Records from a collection
'''

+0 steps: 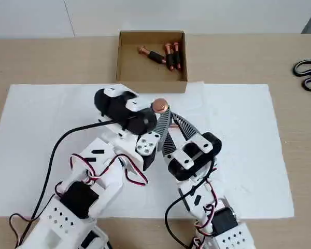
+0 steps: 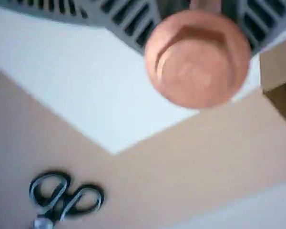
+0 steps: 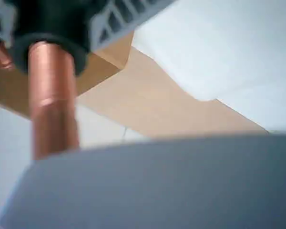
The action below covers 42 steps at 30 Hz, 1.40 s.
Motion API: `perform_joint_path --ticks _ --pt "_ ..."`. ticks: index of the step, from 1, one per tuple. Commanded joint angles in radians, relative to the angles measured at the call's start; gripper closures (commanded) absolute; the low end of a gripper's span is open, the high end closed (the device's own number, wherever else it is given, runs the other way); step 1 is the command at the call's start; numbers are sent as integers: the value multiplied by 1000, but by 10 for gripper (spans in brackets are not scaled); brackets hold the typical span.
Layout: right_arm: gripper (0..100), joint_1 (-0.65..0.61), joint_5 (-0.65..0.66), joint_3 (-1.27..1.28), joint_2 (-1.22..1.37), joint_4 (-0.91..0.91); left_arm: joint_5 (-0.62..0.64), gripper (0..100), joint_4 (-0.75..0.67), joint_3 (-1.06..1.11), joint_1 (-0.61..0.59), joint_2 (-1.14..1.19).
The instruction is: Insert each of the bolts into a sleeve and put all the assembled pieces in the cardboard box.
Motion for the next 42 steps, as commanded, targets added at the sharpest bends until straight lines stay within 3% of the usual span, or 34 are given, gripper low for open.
perform_joint_path --ticks 1,9,19,28,35,42 --pt "994 5 -9 5 -28 -36 -8 975 161 -93 17 72" --pt "994 -15 -6 3 -28 -35 -8 930 213 -295 -23 204" --pt "994 -54 -5 3 -28 -33 -6 921 215 -318 -32 219" --pt "994 -54 -5 3 -28 -33 8 627 322 -326 -35 173" --pt "994 -54 -5 3 -28 -31 18 625 322 -515 -157 173" --pt "994 -54 -5 3 -28 -31 18 625 324 -527 -222 173"
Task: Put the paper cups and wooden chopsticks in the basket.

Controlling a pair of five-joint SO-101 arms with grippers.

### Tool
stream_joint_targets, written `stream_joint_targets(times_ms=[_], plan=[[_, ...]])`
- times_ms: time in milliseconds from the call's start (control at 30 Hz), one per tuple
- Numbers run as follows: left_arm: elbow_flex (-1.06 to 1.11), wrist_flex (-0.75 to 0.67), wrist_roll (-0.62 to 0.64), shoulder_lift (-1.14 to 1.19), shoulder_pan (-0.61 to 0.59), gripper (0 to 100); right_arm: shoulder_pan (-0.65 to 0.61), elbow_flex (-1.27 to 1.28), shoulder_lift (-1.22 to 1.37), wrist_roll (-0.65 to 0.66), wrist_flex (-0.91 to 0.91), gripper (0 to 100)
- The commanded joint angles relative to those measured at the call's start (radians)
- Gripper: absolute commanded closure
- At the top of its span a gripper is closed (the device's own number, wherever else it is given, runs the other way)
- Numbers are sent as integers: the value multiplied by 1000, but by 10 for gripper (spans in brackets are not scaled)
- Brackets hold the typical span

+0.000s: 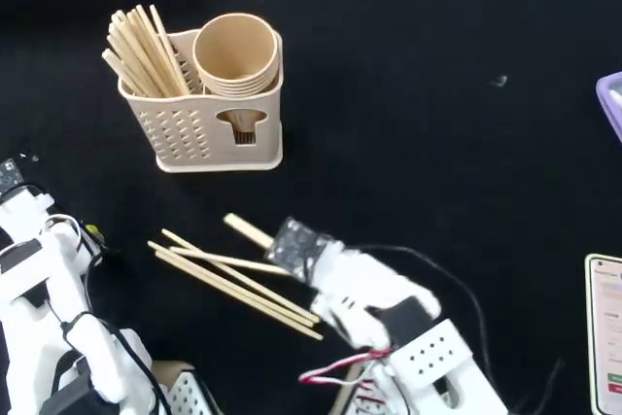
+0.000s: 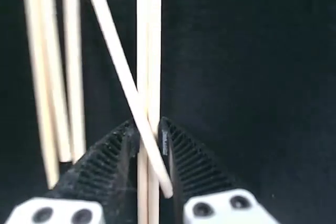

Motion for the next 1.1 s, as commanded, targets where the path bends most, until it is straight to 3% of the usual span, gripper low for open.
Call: stream_joint_targets(times_ms=[0,133,400,733,933,1067], plan=[[-8,-12,-5,-14,12,776,140,-22,-21,124,9,988],[-8,-14,-5,-14,12,776,226,25,-21,235,9,988],[-8,-14,-5,-14,12,776,342,-36,24,210,23,988],[-8,-14,-5,-14,12,776,345,-242,473,180,-60,986],[-8,-14,-5,-14,12,776,344,-354,679,126,-55,816],[-8,-14,-5,-14,12,776,344,-415,757,112,-55,841]])
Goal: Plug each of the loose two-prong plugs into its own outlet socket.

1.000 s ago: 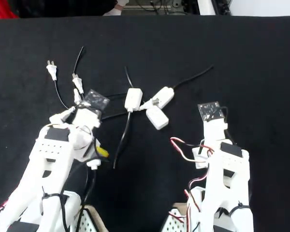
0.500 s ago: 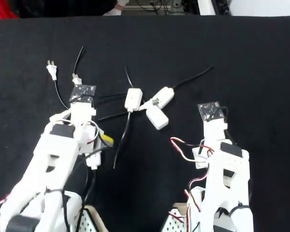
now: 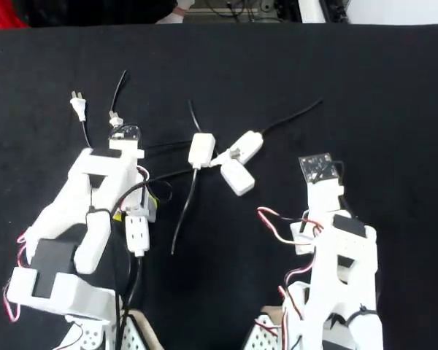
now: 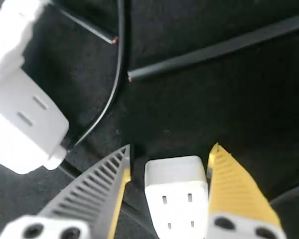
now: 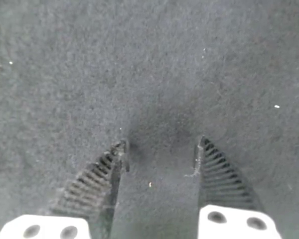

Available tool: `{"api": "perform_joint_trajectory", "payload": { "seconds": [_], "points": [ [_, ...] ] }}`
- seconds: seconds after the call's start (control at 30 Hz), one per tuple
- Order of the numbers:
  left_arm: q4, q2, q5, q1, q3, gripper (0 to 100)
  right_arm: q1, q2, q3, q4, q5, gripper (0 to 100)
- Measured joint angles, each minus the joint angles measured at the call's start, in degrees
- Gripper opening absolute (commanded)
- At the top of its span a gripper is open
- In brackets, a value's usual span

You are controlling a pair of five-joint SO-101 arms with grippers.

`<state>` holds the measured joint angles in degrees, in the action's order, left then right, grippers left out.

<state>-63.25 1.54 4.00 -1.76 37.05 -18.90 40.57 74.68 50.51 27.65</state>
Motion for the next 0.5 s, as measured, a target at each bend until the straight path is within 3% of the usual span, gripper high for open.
{"api": "perform_joint_trajectory", "payload": {
  "seconds": [0.1, 0.3, 0.5],
  "points": [
    [-0.88, 0.53, -0.26, 0.0, -0.79, 23, 0.0, 0.0, 0.0, 0.0, 0.0, 21.5],
    [-4.57, 0.62, -7.56, -2.99, -2.02, 2, 0.0, 0.0, 0.0, 0.0, 0.0, 21.5],
    [-12.13, 0.88, -15.12, -9.67, -6.33, 3, 0.0, 0.0, 0.0, 0.0, 0.0, 21.5]
  ]
}}
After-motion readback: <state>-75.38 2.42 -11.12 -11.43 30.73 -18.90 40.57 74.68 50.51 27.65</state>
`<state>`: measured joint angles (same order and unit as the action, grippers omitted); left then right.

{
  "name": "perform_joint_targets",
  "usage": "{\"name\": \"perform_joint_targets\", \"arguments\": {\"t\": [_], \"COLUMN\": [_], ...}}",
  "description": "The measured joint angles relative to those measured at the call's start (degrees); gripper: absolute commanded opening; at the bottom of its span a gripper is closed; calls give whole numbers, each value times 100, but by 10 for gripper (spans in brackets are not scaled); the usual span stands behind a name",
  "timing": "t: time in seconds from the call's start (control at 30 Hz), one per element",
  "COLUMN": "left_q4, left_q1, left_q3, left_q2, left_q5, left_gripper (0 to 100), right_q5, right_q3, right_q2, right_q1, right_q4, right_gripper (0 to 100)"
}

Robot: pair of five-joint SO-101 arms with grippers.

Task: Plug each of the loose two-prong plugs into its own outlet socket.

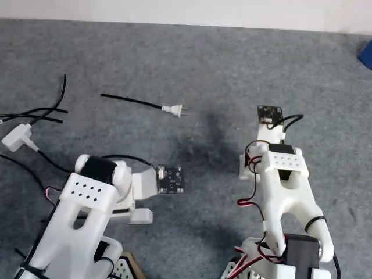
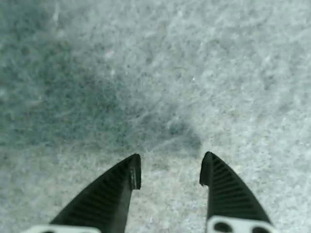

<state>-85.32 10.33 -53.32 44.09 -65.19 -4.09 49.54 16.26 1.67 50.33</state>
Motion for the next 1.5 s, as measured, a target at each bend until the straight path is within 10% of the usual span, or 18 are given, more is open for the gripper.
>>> {"name": "perform_joint_targets", "arguments": {"t": [0.87,1.5], "left_q4": [1204,-870], "left_q1": [44,141], "left_q3": [-273,290], "left_q2": [-985,70], "left_q5": [44,35], "left_gripper": [210,210], "right_q5": [0,-79], "right_q3": [0,0], "right_q2": [0,0], "right_q1": [0,0], "right_q4": [0,0], "right_gripper": [198,198]}}
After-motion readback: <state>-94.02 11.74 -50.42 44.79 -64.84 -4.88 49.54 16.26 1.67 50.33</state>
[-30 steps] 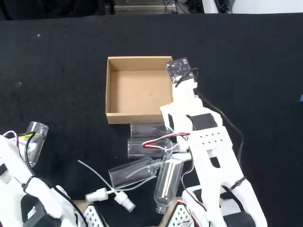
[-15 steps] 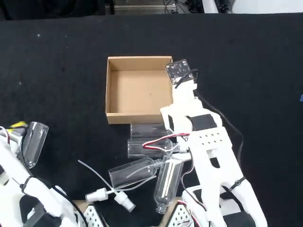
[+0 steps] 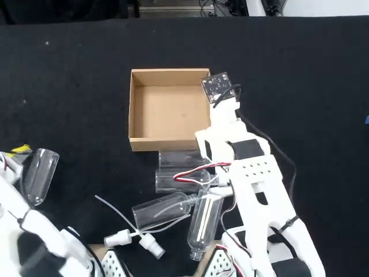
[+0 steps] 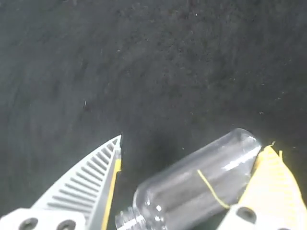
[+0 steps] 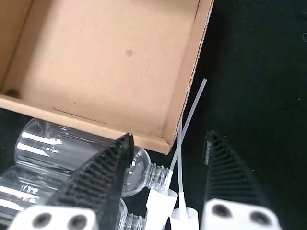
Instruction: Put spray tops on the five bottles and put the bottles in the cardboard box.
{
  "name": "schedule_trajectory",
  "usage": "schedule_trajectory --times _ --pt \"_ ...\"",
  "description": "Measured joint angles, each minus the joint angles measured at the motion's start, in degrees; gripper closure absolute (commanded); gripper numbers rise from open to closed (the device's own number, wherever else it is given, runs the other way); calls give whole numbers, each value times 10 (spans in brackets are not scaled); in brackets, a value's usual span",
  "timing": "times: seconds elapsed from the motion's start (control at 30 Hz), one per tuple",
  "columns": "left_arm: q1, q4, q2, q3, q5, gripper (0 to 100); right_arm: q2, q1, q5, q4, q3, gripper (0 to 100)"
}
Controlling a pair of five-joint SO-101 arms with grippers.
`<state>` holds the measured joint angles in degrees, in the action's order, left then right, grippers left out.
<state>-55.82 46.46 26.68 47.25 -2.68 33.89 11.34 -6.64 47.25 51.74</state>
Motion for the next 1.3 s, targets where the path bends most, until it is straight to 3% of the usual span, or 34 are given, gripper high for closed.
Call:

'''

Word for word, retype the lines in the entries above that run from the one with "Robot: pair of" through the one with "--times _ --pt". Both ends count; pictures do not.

Robot: pair of five-joint SO-101 arms with grippers.

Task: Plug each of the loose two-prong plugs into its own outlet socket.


<state>-85.32 10.33 -53.32 44.09 -65.19 -4.09 49.54 16.26 1.67 50.33</state>
Motion for the next 1.5 s, as measured, a target at each bend until the straight path is within 10% of the usual span, or 18 are given, more is open for the gripper.
>>> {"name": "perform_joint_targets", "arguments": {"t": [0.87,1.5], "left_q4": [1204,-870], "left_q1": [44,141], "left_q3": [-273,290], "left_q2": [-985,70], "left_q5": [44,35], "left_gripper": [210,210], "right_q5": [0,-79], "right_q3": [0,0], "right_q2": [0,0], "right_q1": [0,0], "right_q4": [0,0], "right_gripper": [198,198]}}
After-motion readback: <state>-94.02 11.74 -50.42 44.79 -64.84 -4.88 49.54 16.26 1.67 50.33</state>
[-30 steps] 
[-15 steps] 
[+0 steps] 
[+0 steps] 
[+0 steps] 
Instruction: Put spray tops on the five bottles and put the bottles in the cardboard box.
{
  "name": "schedule_trajectory",
  "usage": "schedule_trajectory --times _ --pt \"_ ...\"",

The response has been given in full.